RECORD EXCERPTS Start Marker

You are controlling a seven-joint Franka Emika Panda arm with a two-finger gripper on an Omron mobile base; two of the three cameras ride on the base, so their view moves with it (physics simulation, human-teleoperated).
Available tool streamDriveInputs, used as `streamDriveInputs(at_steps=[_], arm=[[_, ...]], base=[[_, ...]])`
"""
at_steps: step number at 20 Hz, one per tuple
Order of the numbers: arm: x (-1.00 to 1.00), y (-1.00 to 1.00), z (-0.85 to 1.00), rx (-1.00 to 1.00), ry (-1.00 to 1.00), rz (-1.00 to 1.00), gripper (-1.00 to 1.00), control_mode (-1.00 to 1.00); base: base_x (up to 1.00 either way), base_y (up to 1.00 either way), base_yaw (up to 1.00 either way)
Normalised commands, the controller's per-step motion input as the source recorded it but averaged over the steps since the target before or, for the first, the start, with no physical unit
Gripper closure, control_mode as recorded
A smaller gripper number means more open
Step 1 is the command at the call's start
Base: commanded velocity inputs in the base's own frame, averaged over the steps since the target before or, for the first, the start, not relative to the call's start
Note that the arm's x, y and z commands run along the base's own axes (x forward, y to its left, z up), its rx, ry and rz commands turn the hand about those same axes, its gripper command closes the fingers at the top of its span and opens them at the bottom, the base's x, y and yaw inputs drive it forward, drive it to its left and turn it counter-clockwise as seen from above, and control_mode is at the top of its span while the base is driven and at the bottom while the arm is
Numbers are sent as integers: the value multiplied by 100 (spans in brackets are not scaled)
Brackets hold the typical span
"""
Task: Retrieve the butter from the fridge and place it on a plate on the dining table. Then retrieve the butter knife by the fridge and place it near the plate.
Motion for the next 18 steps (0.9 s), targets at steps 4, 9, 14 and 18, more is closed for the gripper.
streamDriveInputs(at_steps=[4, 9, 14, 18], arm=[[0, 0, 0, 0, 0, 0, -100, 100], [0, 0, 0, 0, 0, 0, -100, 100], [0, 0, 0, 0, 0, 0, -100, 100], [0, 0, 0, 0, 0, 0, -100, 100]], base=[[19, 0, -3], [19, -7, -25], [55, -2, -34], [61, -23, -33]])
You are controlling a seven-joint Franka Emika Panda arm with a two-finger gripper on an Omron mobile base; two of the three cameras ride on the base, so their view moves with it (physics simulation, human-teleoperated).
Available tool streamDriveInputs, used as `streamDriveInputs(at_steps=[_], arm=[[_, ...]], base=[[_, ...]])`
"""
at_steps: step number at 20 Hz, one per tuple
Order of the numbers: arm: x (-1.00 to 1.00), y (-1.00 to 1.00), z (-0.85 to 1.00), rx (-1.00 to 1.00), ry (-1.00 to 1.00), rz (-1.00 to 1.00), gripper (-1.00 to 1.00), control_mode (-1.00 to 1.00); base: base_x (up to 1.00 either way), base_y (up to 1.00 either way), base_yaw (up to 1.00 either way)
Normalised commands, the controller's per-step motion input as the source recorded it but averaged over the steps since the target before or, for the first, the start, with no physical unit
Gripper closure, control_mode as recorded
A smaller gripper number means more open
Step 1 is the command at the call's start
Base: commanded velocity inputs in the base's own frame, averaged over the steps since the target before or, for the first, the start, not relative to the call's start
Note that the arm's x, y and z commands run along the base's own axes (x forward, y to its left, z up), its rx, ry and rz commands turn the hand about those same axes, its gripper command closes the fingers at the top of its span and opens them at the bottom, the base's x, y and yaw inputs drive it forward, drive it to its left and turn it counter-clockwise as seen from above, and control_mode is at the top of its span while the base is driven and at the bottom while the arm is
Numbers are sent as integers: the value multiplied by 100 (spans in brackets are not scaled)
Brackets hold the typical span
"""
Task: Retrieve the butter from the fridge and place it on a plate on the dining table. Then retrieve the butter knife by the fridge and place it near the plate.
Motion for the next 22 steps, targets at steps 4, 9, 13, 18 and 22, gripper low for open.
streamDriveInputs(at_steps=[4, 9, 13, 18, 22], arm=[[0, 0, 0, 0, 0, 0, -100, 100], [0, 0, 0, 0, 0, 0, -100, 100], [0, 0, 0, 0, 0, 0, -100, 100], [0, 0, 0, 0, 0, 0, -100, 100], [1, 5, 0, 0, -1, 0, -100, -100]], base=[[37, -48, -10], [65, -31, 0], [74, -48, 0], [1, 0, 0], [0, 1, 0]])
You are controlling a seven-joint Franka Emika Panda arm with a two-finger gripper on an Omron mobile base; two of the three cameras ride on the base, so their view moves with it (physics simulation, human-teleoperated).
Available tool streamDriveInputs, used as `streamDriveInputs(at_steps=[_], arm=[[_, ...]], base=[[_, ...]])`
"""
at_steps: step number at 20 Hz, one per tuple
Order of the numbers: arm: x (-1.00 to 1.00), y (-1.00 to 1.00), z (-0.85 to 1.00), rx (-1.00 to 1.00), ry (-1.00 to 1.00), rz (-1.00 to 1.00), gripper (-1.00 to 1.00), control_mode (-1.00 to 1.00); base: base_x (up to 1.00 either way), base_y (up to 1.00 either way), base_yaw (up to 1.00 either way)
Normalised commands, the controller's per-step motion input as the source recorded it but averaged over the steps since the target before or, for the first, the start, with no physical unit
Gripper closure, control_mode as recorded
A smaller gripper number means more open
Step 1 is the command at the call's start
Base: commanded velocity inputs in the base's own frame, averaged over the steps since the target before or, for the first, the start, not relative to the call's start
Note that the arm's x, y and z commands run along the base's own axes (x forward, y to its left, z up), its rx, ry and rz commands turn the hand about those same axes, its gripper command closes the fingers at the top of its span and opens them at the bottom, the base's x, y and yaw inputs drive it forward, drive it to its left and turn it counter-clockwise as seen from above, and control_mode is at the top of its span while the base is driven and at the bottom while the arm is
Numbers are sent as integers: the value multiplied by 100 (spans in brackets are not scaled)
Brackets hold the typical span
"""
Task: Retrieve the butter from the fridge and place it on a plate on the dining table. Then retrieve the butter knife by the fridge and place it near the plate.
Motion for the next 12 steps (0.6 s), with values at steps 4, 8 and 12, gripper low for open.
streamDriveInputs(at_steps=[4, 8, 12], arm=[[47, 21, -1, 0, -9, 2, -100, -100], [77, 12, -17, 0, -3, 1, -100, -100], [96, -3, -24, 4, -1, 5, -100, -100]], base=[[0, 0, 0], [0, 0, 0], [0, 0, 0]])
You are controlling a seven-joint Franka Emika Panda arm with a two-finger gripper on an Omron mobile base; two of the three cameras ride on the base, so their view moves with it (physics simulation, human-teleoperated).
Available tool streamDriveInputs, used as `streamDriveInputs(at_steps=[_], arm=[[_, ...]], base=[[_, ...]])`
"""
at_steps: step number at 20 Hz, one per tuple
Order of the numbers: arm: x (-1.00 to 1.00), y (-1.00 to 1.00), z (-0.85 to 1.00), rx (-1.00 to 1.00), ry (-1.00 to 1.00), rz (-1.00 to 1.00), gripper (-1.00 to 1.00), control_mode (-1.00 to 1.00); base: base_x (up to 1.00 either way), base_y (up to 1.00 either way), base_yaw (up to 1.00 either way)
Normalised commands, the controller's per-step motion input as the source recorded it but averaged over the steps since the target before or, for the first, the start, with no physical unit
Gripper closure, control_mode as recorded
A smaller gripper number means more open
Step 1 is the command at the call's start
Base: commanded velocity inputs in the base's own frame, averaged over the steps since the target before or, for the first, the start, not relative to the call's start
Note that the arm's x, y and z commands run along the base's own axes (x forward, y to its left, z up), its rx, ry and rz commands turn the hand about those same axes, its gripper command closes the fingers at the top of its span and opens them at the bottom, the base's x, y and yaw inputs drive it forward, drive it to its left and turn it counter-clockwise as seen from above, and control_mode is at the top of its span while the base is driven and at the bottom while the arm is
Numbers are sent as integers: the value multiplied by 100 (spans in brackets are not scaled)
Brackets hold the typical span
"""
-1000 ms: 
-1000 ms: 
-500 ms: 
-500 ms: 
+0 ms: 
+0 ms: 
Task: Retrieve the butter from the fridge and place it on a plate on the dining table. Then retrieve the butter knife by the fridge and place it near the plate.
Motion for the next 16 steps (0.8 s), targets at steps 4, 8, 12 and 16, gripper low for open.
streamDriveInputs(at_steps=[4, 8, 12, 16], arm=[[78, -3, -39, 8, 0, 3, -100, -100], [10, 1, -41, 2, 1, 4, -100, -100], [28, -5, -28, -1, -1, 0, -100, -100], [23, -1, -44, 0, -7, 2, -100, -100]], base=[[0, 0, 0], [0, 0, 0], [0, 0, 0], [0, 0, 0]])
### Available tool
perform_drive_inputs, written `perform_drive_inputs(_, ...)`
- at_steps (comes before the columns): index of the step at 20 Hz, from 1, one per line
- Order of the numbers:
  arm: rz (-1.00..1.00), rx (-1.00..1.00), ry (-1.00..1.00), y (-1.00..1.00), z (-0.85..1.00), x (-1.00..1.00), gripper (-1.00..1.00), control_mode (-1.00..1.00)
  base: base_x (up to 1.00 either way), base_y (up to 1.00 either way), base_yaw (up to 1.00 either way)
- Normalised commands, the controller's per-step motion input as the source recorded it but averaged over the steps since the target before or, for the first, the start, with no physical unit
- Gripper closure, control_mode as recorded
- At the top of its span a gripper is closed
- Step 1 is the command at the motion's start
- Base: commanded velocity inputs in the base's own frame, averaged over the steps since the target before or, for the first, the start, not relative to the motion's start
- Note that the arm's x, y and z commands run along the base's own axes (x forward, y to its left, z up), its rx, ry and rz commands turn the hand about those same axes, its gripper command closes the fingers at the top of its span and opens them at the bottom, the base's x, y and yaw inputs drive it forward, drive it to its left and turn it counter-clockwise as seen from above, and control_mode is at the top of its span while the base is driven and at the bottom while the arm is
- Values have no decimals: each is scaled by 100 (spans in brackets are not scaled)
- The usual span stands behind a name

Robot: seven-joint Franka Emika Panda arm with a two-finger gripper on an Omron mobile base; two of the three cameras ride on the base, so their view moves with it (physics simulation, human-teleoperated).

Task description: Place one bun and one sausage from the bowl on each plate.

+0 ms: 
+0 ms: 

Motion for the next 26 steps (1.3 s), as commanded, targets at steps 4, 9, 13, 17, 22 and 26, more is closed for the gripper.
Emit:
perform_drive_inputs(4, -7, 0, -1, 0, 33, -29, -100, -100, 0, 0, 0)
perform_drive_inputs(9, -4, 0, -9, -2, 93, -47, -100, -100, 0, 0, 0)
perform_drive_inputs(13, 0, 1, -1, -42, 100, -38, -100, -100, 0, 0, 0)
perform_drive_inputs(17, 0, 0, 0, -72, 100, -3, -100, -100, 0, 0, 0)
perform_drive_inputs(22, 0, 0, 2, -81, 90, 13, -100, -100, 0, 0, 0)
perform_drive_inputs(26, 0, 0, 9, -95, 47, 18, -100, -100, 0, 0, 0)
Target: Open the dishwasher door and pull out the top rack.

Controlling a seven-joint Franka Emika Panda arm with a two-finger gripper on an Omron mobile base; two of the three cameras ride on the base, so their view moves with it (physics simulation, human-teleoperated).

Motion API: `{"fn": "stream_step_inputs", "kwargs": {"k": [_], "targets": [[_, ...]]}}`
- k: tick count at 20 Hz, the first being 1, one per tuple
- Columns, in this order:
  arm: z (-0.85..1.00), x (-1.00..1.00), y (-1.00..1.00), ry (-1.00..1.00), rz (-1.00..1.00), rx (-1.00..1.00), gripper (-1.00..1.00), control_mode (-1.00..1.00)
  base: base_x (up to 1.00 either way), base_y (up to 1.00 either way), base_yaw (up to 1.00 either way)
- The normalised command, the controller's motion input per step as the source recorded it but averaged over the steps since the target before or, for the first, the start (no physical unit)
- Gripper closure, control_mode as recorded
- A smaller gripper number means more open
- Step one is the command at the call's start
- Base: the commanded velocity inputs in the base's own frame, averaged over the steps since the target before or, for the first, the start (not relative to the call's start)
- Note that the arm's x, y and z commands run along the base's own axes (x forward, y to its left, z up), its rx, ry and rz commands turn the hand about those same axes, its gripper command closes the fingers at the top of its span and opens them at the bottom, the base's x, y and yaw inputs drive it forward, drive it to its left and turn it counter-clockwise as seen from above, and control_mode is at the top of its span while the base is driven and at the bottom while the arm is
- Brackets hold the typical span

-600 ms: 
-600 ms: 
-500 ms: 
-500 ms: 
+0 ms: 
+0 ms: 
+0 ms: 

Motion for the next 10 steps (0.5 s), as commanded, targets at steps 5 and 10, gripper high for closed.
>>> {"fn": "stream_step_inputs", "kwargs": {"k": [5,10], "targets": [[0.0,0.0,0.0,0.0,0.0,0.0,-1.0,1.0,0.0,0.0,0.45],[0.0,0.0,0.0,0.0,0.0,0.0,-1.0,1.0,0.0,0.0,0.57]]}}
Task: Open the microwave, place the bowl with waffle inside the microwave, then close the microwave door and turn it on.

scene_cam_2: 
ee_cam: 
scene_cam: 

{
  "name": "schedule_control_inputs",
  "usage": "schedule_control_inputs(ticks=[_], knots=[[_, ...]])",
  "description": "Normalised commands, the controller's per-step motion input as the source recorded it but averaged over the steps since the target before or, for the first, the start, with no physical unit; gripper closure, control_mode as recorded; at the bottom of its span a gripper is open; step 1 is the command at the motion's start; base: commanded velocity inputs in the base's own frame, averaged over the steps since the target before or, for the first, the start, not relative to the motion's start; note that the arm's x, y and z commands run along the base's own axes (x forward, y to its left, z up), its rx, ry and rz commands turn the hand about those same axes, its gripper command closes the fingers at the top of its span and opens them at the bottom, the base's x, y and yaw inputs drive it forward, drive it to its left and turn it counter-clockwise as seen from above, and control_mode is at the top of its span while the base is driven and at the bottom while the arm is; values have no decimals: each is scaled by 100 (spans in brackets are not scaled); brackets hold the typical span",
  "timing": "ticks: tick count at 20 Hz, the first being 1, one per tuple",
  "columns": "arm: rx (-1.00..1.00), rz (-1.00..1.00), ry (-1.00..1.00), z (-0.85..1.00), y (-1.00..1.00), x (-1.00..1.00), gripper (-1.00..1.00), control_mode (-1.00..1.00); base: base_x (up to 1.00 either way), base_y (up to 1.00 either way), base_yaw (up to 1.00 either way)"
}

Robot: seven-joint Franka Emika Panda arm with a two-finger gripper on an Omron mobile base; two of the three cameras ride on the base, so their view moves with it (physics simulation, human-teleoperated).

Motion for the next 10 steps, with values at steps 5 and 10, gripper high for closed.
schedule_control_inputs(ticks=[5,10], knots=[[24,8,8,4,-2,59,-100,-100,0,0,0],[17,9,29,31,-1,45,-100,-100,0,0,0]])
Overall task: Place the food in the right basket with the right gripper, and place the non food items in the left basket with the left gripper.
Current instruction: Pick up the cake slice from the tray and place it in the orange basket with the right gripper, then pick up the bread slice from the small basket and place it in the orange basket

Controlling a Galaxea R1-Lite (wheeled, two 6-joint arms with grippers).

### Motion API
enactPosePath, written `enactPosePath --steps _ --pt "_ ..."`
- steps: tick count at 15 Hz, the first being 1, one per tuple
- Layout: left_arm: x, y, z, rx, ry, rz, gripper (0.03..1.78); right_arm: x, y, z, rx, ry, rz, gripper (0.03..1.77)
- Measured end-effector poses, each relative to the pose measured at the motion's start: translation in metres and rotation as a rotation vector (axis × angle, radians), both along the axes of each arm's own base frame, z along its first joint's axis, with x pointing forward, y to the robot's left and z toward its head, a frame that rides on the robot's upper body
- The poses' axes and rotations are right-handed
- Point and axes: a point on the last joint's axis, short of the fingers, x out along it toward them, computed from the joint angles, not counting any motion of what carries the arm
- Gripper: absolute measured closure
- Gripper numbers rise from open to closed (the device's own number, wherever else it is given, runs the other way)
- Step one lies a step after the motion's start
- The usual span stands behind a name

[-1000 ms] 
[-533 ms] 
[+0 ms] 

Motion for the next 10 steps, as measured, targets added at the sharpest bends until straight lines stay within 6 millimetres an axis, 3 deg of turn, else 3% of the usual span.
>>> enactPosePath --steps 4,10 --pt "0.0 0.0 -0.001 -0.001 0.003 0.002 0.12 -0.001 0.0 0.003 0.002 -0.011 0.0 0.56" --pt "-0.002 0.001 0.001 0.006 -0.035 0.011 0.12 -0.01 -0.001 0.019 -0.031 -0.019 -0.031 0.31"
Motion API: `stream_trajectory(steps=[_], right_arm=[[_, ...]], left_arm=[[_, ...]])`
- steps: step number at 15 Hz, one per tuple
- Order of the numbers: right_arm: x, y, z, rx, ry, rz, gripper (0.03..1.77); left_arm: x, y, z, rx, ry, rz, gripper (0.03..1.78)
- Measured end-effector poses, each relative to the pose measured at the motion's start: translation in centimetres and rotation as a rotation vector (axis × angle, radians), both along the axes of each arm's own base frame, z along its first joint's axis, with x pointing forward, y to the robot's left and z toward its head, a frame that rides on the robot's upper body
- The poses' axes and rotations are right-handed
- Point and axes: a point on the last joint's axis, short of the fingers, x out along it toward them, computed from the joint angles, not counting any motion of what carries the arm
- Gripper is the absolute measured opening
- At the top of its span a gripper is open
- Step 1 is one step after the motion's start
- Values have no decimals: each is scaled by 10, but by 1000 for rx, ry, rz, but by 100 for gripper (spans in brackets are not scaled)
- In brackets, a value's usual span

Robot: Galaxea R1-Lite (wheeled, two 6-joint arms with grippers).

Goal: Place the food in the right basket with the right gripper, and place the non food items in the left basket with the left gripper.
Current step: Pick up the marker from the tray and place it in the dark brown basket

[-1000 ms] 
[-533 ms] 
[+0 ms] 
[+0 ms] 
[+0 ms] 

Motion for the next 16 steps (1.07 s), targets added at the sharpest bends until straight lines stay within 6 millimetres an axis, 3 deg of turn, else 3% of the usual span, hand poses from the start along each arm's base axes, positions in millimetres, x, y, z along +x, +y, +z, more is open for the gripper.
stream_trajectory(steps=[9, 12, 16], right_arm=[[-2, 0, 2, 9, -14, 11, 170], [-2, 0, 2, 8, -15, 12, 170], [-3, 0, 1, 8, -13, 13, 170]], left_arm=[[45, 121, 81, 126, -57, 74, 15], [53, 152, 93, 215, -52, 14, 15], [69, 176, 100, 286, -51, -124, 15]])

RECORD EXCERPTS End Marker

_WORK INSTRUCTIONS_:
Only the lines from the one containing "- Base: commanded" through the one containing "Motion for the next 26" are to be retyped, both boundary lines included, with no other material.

_SOLUTION FOR THIS TASK_:
- Base: commanded velocity inputs in the base's own frame, averaged over the steps since the target before or, for the first, the start, not relative to the motion's start
- Note that the arm's x, y and z commands run along the base's own axes (x forward, y to its left, z up), its rx, ry and rz commands turn the hand about those same axes, its gripper command closes the fingers at the top of its span and opens them at the bottom, the base's x, y and yaw inputs drive it forward, drive it to its left and turn it counter-clockwise as seen from above, and control_mode is at the top of its span while the base is driven and at the bottom while the arm is
- Values have no decimals: each is scaled by 100 (spans in brackets are not scaled)
- The usual span stands behind a name

Robot: seven-joint Franka Emika Panda arm with a two-finger gripper on an Omron mobile base; two of the three cameras ride on the base, so their view moves with it (physics simulation, human-teleoperated).

Task description: Place one bun and one sausage from the bowl on each plate.

+0 ms: 
+0 ms: 

Motion for the next 26 steps (1.3 s), as commanded, targets at steps 4, 9, 13, 17, 22 and 26, more is closed for the gripper.

The answer has been written out completely.